The problem is that this happens after the first half of López Obrador's term has passed.

His strategy of "hugs, not bullets" has not worked, neither in the eyes of society nor in empirical data.

In all the surveys, the worst evaluated item of government management turns out to be that of insecurity.

This strategy, beyond the catchy but simplistic slogan, has consisted -in theory- of a withdrawal of the security forces to a more passive posture, with the supposed idea of ​​attacking the roots or structural causes of crime through social programs.

Why is López Obrador already promoting possible successors?

7:18

The new approach was synthesized in two symbolic events: López Obrador's public greeting to the mother of "Chapo" Guzmán and his support for obtaining a visa that would allow the woman to enter the United States to visit her son, and the release of Ovidio, one of Chapo's sons, after being captured by the Army in Culiacán almost three years ago.

López Obrador's position is not without logic.

Calderón and Peña Nieto's strategy was useless.

The violence continued, the big cartels such as Sinaloa, or more recently, the Jalisco New Generation, conserve their forces, the atomization of others intensifies, and organized crime penetrates more and more lines of delinquency: extortion, trafficking in migrants and women, kidnapping, theft of gasoline, etc.

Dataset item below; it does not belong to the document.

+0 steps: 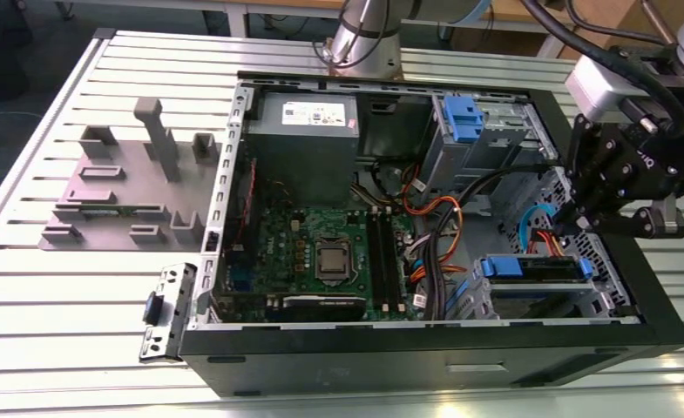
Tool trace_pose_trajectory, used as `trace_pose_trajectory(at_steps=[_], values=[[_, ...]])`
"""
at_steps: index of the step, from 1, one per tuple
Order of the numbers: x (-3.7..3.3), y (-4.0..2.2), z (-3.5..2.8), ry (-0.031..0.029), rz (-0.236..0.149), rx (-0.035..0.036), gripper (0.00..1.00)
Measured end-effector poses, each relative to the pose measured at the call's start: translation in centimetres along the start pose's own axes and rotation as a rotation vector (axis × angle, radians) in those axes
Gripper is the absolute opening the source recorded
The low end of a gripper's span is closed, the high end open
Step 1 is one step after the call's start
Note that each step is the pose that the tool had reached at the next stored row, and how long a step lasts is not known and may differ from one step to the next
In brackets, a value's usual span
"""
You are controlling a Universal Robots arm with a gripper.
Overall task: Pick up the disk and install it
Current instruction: 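Insert the second disk wire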
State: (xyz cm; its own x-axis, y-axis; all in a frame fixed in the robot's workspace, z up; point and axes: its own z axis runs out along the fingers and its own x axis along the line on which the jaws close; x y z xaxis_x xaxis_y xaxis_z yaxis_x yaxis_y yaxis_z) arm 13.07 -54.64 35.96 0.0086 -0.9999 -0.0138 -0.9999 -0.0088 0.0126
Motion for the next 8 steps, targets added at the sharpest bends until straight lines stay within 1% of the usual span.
trace_pose_trajectory(at_steps=[2, 4, 6, 8], values=[[0.59, 0.11, 0.06, -0.0003, 0.0, 0.0, 0.16], [1.23, 0.27, 0.16, -0.0028, 0.0, 0.0, 0.16], [1.74, 0.43, 0.28, -0.0085, 0.0, 0.0001, 0.16], [2.16, 0.63, 0.39, -0.0164, 0.0, 0.0001, 0.16]])
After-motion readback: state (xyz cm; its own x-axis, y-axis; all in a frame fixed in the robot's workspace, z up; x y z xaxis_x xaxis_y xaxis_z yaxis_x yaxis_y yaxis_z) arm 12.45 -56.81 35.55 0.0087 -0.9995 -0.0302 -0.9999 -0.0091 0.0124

Looking for an alternative seemed sensible.

The amount of criticism or lament for the murder of the Jesuits, from Pope Francis to the Mexican Episcopate, suggests that the new strategy has lost what little legitimacy it might have had before.

Mexican society wants peace to return to their communities;

he doesn't really care if the cartels bring drugs to the United States.

It is obvious that López Obrador could not, or did not want, to celebrate the type of negotiation –tacit or formal– with the capos that he would have attended to the entire problem.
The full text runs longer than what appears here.